Prior to joining KBR, Mr. Barry held positions at SUEZ Energy North America, including Vice President, Business Development and Vice President, Strategy, leading acquisition, divestiture and project development transactions and strategic planning initiatives. Previously, at The Coastal Corporation, Mr. Barry was president of Coastal Technology, Inc., heading asset management and operations for Coastal’s power generation portfolio and held other positions in business development, operations and finance. His earlier career also included roles in engineering and resource planning in the energy, utility and independent power sectors.

Mr. Barry holds a bachelor of science degree in mechanical engineering technology from Northeastern University in Boston, Massachusetts and a master’s degree in business administration from the Carroll School of Management at Boston College.  

 

Richard Bates
Vice President - M&A
Duke Energy

Mr. Bates has been with Duke Energy Corporation since June 2000 and was named to his current position in February 2008. In this position, Mr. Bates is responsible for identifying new business opportunities. He has over 20 years of experience in the energy sector. 

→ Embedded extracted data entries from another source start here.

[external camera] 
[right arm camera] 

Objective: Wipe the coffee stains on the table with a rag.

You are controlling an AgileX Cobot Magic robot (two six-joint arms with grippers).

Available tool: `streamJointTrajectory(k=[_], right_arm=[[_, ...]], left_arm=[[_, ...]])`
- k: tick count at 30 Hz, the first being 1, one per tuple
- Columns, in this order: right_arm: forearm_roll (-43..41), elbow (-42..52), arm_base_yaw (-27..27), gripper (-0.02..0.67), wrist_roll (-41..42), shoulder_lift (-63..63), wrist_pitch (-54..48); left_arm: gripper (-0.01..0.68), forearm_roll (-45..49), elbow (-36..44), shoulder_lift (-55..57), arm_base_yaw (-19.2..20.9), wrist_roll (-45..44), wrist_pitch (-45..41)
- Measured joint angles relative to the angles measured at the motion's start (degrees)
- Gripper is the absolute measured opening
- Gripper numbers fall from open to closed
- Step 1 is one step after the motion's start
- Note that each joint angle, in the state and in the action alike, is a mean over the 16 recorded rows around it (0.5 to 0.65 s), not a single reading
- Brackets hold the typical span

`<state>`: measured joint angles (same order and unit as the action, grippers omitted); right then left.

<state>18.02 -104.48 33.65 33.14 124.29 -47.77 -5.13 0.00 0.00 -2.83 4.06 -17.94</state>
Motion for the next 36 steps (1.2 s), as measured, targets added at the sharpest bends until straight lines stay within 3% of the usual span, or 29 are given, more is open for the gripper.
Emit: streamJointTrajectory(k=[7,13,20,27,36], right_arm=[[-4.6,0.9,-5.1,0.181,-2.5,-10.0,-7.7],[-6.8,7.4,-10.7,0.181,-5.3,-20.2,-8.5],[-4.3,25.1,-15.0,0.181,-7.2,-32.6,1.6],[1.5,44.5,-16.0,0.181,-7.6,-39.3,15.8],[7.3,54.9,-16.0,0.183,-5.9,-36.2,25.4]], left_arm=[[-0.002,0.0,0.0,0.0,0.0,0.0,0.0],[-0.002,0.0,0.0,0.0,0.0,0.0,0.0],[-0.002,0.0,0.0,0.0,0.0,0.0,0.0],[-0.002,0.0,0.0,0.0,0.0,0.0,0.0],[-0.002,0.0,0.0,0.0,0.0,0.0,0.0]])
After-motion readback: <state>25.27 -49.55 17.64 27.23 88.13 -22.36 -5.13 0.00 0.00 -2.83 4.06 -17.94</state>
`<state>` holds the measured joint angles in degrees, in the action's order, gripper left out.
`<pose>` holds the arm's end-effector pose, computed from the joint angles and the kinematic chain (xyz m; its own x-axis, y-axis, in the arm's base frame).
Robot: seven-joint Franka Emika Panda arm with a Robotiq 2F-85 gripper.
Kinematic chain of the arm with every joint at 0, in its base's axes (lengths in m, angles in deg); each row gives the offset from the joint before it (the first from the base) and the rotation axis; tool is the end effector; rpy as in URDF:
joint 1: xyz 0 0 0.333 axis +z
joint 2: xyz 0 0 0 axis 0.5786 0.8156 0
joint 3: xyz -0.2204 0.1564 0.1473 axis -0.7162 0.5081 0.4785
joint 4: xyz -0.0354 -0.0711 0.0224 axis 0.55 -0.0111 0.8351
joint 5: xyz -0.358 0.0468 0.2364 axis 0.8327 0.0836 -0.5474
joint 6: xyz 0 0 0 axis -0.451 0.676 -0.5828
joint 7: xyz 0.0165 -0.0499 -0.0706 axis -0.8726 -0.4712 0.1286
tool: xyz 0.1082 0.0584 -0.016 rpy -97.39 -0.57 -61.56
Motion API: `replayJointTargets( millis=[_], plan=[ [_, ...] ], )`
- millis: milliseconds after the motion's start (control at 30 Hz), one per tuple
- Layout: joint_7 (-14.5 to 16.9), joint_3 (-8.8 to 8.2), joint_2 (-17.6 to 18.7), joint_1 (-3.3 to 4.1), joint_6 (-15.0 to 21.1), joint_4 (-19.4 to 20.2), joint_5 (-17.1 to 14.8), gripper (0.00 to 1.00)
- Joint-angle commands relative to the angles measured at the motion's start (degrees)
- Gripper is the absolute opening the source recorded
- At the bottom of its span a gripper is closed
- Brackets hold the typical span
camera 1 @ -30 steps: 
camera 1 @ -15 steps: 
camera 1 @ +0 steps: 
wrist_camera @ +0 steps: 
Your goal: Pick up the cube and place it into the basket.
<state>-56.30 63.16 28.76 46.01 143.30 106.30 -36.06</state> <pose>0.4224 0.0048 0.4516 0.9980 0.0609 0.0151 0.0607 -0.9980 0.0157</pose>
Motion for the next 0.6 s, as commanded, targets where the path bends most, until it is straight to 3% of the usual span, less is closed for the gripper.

Prior to his current role, he served as Senior Vice President of Sonat Inc. and President of Sonat Energy Services Inc. in Birmingham, AL. He also served as an Executive Vice President and General Counsel for Sonat Exploration Company in Houston, TX. Prior to Sonat, Mr. Bates served as General Counsel for ITT Eason Oil Company and Vice President and General Counsel for an independent oil and gas producer and drilling contractor.

Mr. Bates graduated magna cum laude with a Bachelor of Arts degree in economics and history from the University of Oklahoma, where he was Phi Beta Kappa. He also holds a Juris Doctor degree from the University of Oklahoma College of Law. He is a member of the Oklahoma Bar Association and the American Economic Association.

 

Ezra

Ezra Baylin
Head of Corporate Development
Towers Watson

Ezra Baylin is Head of Corporate Development at Towers Watson. Ezra has overall responsibility for evaluating and pursuing external investments, including acquisitions, partnerships, joint ventures and divestitures. Prior to joining Towers Watson, Ezra was Director of Business Development at Employease and a financial analyst in BT Alex. Brown’s technology investment banking division. Ezra has a B.A. from Stanford University and an MBA from the University of Virginia.

 

Chuck Boynton
Vice President Finance and Corporate Development
SunPower Corporation

Chuck Boynton serves as SunPower’s vice president of corporate finance and corporate development where he drives strategic investments, joint ventures, mergers and acquisitions, field finance and finance, planning and analysis.  Prior to joining the company, he was chief financial officer for ServiceSource, LLC, where he was responsible for all aspects of financing, accounting, legal and facilities, and instrumental in preparing the company for its initial public offering.  Previously, Boynton served as chief financial officer at Intelliden where he drove finance, legal, IT, human resources and professional services.  Earlier in his career, Boynton held key financial positions at Commerce One, Inc., Kraft Foods, Inc. and Grant Thornton, LLP.  He currently sits on the boards of Woonjgin Energy and the San Jose Tech Museum of Innovation.  Boynton is a certified public accountant, State of Illinois, and a Member FEI, Silicon Valley Chapter.  He earned his MBA at Northwestern University and his Bachelor of Science in Business from Indiana University.

 

Steven Burke
Director, M&A Integration
Intel Corporation

Steve Burke is the M&A Director of Integration at Intel Corporation. Since joining Intel Capital in 2006, Steve and his team have managed the integration practice for buy-side and sell-side transactions with an aggregate value in excess of $11B.  In this role, Steve is responsible for integration strategy, diligence, communication, and contract negotiations of transition services. Prior to joining Intel Capital, Steve served as GM of the Intel Japan procurement and supply chain organization where he managed strategic supply relationships and day-to-day operations. Earlier, Steve led strategic procurement programs as a director in Intel’s capital procurement organization where he created novel competitive sourcing programs and performance-based-pricing. Steve has over 20 years of M&A, operations, and procurement experience at Intel. He graduated with a Bachelor’s degree in Chemistry from the University of California at Riverside, and a Masters of Chemical Engineering from UCLA.

 

Jim Cohen
Executive Vice President- Mergers & Acquisitions
Consolidated Graphics, Inc.

Jim has served as Executive Vice President of Mergers & Acquisitions of Consolidated Graphics for the past six years. During Jim’s tenure with the company, Consolidated Graphics has grown over 50% through acquisition. In recognition of his contributions to the printing industry, Mr. Cohen was inducted into the National Association of Printing Leadership’s Soderstrom Society, the printing industry’s honorary society that recognizes outstanding contributions of service and leadership in printing.  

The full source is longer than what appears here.